Fans who were fortunate enough to see the world’s series in this city last fall will recall that the din of rooting was so great it was impossible to hear an umpire’s decision. Umpire Johnstone, who worked behind the plate in the first game, had difficulty in making even the batteries understand his decisions. Next day, “Silk” O’Loughlin supplemented his clarion voice with his characteristic gestures, and his decisions were apparent to all. . . . Before the third game, both umpires were instructed to raise their right arms for strikes and their left arms for balls.[i]

Umpire Francis “Silk” O’Loughlin, we learn, employed his characteristic gestures to call the game. But most umpires did not gesture in 1906; in fact, umpires largely resisted the idea, arguing that it detracted from their dignity. O’Loughlin, it turns out, had only turned to the gestures that would become characteristic to his style of umpiring in desperation.

In April 1906, as the season was opening, he was scheduled to umpire a game in Washington, DC. But the Washington Post reported, “O’Loughlin sprained his larynx Tuesday . . . and had no voice today.” Still O’Loughlin took up his position and called the game. The Post continued, “Instead of calling the decisions, he employed ‘Dummy’ Hoy’s mute signal code, which certainly was a novelty for Silk.”[ii]

William Ellsworth “Dummy” Hoy was, and still is, the most famous deaf man ever to play major league baseball. He played centerfield from 1888 to 1902 for a variety of teams including the Washington Senators, the Cincinnati Reds, and the Chicago White Sox. In 1,796 major-league games, he amassed 2,044 hits, 248 doubles, 121 triples, and 40 home runs; scored 1,426 runs; stole 594 bases; had 274 career assists; had a career fielding percentage of .915; and had a career batting average of .287. His batting average exceeded the league average of .281. His combined on-base and slugging percentage of .759 exceeded the league average of .725.[iii]

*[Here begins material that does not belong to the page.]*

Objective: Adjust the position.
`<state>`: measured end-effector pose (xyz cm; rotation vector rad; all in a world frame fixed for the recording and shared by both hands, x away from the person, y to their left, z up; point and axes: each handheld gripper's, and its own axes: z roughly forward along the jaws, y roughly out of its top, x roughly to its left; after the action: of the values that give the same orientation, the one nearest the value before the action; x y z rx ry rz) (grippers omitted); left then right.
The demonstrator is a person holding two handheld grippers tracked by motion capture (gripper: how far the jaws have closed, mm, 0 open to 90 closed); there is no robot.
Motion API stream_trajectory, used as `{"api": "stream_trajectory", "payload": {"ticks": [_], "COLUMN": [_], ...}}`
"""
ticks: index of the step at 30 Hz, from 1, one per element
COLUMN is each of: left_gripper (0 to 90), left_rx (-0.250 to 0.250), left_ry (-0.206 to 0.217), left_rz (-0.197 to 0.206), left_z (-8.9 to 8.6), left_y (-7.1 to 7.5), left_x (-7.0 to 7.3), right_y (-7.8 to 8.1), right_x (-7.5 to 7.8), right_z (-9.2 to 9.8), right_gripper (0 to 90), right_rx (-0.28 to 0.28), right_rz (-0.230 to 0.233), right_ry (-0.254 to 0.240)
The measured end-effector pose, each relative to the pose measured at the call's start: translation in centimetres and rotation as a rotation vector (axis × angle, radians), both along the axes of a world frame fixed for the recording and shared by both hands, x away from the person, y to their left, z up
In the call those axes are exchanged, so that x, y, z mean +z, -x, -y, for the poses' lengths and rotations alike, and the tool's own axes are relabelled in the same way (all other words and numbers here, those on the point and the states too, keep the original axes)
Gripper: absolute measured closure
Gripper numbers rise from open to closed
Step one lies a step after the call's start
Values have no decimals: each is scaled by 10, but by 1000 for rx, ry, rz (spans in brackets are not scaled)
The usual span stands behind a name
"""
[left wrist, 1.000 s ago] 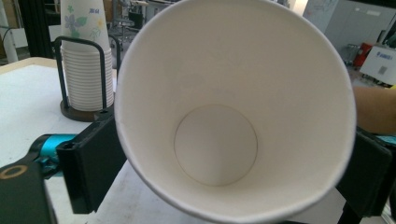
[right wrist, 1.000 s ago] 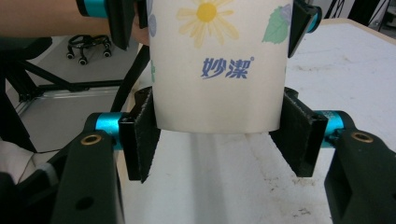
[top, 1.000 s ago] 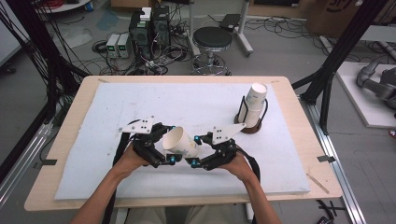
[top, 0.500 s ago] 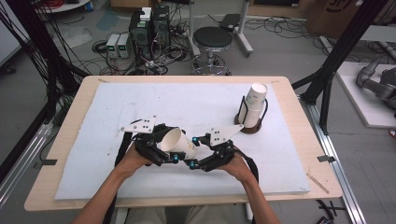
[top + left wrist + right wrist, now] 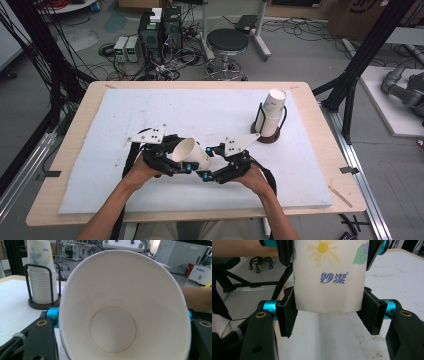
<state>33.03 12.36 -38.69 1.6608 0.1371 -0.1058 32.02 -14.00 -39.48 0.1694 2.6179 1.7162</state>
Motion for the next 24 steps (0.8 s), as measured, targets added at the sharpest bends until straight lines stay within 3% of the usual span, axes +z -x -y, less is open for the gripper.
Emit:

Wherever he went, Hoy brought with him a signal system, so that he could know what the umpire’s call was. Hoy described it this way in 1900:

The act of lifting up the right hand by the [third base] coacher while I am at bat to denote that the umpire has called a strike on me and the raising of the left hand to denote that a ball has been called has come to be well understood by all the League players. The reason the right hand was originally chosen to denote a strike was because “the pitcher was all right” when he got the ball over the plate and because “he got left” when he sent the ball wide of the plate. I have often been told by frequenters of the game that they take considerable delight in watching the coacher signal balls and strikes to me, as by these signals they can know to a certainty what the umpire with a not too overstrong voice is saying.[iv]

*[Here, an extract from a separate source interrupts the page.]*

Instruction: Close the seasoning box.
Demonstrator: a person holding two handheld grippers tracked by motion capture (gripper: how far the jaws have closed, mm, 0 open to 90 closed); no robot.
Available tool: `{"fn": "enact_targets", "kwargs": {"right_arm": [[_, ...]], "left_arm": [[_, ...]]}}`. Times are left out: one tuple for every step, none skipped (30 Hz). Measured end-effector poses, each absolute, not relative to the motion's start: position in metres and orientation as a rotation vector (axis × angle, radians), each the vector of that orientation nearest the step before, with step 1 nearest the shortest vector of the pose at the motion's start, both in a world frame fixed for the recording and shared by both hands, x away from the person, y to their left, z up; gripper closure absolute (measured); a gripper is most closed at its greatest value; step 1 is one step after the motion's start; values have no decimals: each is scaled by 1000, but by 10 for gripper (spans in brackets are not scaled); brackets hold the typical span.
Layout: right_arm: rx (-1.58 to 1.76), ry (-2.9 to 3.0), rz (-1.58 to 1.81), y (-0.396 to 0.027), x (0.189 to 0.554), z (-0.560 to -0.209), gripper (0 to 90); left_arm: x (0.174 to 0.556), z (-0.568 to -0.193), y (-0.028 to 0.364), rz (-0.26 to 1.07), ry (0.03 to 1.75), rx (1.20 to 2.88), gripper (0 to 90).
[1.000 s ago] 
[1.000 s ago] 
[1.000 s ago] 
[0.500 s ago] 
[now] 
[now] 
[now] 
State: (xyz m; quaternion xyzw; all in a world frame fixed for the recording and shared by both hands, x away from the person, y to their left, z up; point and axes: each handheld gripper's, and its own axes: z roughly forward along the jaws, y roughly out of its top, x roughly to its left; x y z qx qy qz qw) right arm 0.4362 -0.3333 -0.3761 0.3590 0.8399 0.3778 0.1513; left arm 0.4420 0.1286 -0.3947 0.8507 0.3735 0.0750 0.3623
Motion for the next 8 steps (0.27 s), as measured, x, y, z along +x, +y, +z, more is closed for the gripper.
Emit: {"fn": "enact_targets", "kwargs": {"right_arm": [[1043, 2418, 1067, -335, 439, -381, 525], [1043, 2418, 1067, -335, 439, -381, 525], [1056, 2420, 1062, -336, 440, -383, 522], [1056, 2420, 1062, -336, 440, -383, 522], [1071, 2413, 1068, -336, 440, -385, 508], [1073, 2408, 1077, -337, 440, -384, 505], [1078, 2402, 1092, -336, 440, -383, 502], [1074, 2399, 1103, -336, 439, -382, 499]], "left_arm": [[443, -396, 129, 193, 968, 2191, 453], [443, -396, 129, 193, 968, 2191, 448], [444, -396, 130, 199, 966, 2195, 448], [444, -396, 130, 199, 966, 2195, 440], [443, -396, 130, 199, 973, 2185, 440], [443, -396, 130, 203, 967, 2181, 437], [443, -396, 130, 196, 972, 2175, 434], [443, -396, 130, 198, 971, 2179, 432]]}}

It seems, faced with his own suddenly not too “overstrong” voice, that O’Loughlin adopted Dummy Hoy’s mute signal code for himself.

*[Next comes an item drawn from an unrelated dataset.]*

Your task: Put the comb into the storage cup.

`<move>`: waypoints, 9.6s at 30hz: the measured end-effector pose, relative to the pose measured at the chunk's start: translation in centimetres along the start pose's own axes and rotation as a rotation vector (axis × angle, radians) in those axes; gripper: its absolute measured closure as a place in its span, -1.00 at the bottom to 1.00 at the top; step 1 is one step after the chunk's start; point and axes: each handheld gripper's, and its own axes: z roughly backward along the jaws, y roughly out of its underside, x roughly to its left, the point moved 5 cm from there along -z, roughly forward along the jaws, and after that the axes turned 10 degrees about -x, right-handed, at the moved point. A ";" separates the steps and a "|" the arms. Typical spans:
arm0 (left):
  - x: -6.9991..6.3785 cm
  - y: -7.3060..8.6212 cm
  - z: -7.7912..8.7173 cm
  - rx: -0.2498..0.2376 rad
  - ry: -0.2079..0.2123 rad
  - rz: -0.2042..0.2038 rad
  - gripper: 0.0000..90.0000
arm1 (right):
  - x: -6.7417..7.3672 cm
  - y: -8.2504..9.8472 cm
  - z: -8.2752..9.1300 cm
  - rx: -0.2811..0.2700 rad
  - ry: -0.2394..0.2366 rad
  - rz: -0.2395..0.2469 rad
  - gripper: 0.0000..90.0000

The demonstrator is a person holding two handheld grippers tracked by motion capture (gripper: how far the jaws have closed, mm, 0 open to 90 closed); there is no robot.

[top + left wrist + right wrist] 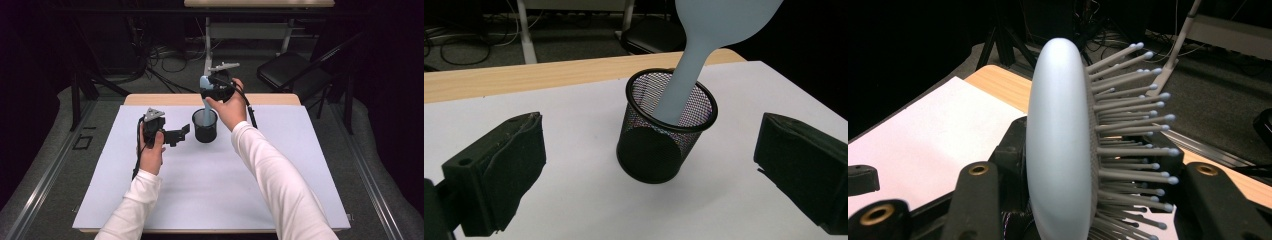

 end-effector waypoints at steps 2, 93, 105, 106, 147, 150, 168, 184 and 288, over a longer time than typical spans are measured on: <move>0.0 0.0 0.0 0.000 0.000 0.001 -0.99 | 0.1 0.2 -0.1 0.002 -0.001 0.004 0.07; -0.1 0.3 -0.2 0.010 0.003 0.005 -0.99 | 0.7 3.5 -2.3 0.072 0.004 -0.031 -0.49; 0.0 0.2 -0.2 0.009 0.001 0.007 -0.99 | 0.6 3.3 -2.1 0.075 0.020 -0.019 -0.85; 0.0 0.2 -0.2 0.009 0.001 0.008 -0.99 | 0.6 3.3 -2.1 0.079 0.023 -0.018 -0.90; 0.0 0.2 -0.1 0.011 0.002 0.011 -0.99 | 0.8 2.0 0.0 0.091 0.004 0.000 -1.00; 0.0 0.2 -0.1 0.010 0.003 0.012 -0.99 | 0.8 1.8 0.4 0.097 -0.006 0.000 -1.00; 0.7 -0.2 0.3 0.010 0.006 0.027 -0.99 | -0.8 1.6 3.1 0.105 -0.051 0.010 -1.00; 1.6 -0.9 0.8 0.006 0.001 0.049 -0.99 | -1.7 1.7 4.0 0.100 -0.059 0.004 -1.00; 3.1 5.7 7.5 -0.016 0.061 -0.046 -0.99 | -11.9 22.8 21.7 -0.004 0.164 -0.233 -1.00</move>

It is important that the Washington Post saw it that way too. For years, deaf baseball fans have argued that Dummy Hoy brought umpires’ signs, in particular the signs for balls and strikes, into the game. And for years, hearing baseball researchers have denied that this was true. Bill Deane, who served as the senior research associate at the National Baseball Library and Archive from 1986 to 1994, published his own view of the claim about Hoy in 2012. In his Baseball Myths: Debating, Debunking, and Disproving Tales from the Diamond, Deane argued that the deaf community’s version of events amounts to the promulgation of a “Hoy myth.” He concluded, “The consensus is that standardized umpires’ hand signals first appeared in the big leagues about 1906, give or take a year. And Dummy Hoy, who last played in the majors in 1902, had nothing to do with them.”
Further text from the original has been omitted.